At least that’s what the tag-line told me. I couldn’t really fathom how this game was different from most puzzle games, since it involved sorting things, but that’s what the game told me, so it must have been true.

Klax prominently features a large conveyor belt with a mobile sorting apparatus over a 5 x 5 bin. Multi-colored tiles march down the conveyor belt, and it’s your job to catch the tiles and drop them in the bin in such a way that at least three of the same color tile match up and disappear. This maneuver is called a Klax. Your goal is to complete a specific number of these Klaxs, or to fulfill some other ridiculous requirement, like making a ‘Big X’.

There are a couple of things that are striking about the audio in this game. The tiles scream when they fall over the edge of the conveyor belt, presumably to their doom. Each color of tile makes a distinctive sound as it is coming down the conveyor belt, providing the only ambient sound in the game, there is no ‘puzzle music’. And when you finally lose the game a crowd exclaims, “Awww!”

Klax is also unusual among puzzle games in that it does have an end, level 100. What happens if you complete level 100? No idea. I’m not that good of a Klax player.

The NES version of Klax comes with a ‘game’ called Blob Ball. It’s less of a game, and more of a ‘thingus’. You have a blob, some spikes, a moving platform that looks like it came straight out of Pong, and a blob-like ball-thing. You can control the platform and try to deflect the ball away from the spikes, you can control the blob and bounce around and try to hit the spikes, or the platform, or the walls. The ball screams when it hits the spikes. The whole ‘game’ is very odd, and I didn’t spend very much time on it. I get the impression that it was thrown in to take up room on the cartridge.

Pipe Dream

April 16th, 2007

Pipe Dream (a.k.a. Pipe Mania, or about a thousand different clones), I’m constantly surprised that more people haven’t heard of it.

Pipe Dream is a puzzle game that does away with the standard ’sort things and make them disappear’, and instead has you creating a network of pipes from random pieces to contain the flow of a mystery liquid. What the liquid is changes in each incarnation, but it really doesn’t matter what it is.
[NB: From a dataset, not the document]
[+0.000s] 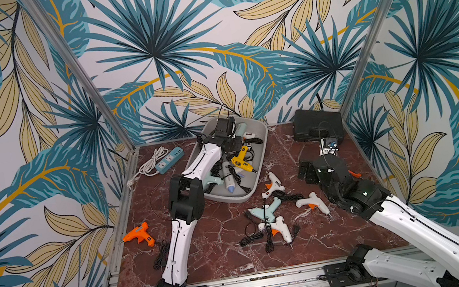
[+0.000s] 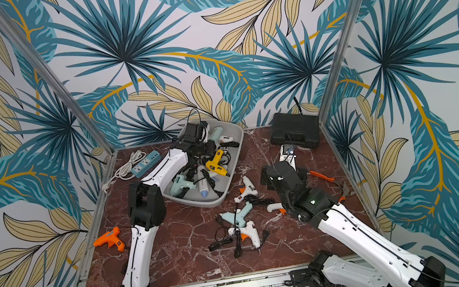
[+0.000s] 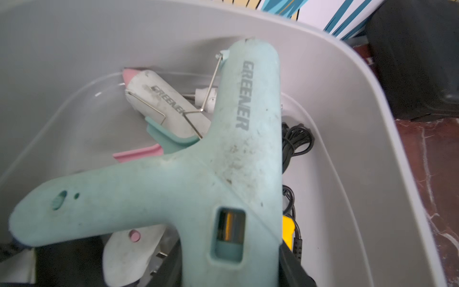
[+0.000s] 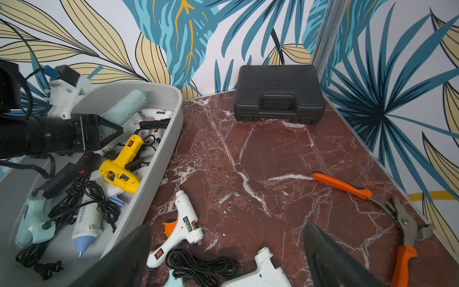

The liquid will start flowing shortly after the stage starts, with the length of this initial delay diminishing as the levels progress. Depending on the version and the level, you will have one or two goals to achieve: make the liquid flow through a certain number of pipes, and make the liquid flow through a certain number of pipes while making it to the end pipe.

It sounds easy enough, but you can quickly start to panic as you realize that the liquid is slowly but surely progressing and you aren’t getting the piece you need to connect the two halves of your pipe network.

Not that that’s ever happened to me.

City Connection

April 15th, 2007

I’ve tried, and I can’t really wrap my head around the story behind City Connection, or at least what I can glean from playing the game.

Let’s assume that you have a big cylinder. On this cylinder you have a series of parallel broken lines with a solid line at the bottom, each of which is a road that is being viewed from the side. Your goal is to get into your car with the super-amazing ability to jump and paint at the same time, and paint all of the roads from one color to another. The police officers, obviously, don’t want you to do this. They chase you down to stop you from your vandalizing ways. Your only recourse, other than avoidance, is to collect cans of oil that you can throw at the police cars, spinning them out and making them temporarily vulnerable.

Inexplicable plot aside, this game is good old-fashioned fun. For a few minutes, at least. Then it devolves into good old-fashioned tedium.